▸ Task brief: Look for the word "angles" in the data below, and copy every line that holds it.

▸ Collected material:
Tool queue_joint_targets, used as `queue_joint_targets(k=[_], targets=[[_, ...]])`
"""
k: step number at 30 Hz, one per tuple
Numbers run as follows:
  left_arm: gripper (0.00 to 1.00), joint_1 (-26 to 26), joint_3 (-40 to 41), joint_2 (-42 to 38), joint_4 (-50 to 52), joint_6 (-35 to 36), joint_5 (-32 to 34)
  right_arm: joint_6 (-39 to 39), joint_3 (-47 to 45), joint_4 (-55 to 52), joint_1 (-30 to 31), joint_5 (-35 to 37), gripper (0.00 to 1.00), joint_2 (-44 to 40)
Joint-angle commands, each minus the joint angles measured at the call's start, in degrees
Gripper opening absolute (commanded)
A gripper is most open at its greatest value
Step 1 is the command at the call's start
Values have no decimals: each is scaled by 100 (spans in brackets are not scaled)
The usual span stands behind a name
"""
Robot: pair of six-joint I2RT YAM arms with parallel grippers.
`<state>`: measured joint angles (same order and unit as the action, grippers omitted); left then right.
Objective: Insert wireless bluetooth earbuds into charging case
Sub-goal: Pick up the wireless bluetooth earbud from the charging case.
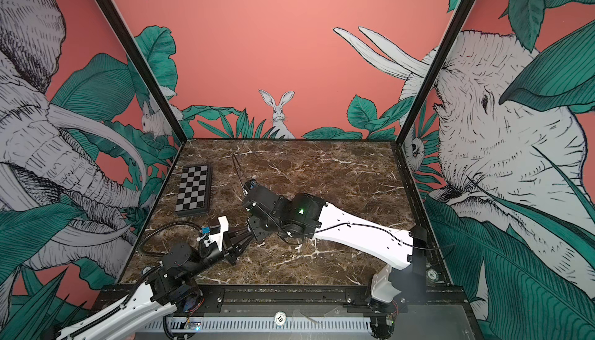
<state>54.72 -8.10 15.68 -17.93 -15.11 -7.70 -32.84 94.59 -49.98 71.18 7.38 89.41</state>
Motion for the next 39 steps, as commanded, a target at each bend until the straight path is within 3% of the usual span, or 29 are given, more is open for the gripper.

▸ Worked solution:
Joint-angle commands, each minus the joint angles measured at the call's start, in degrees
`<state>`: measured joint angles (same order and unit as the action, grippers omitted); left then right.

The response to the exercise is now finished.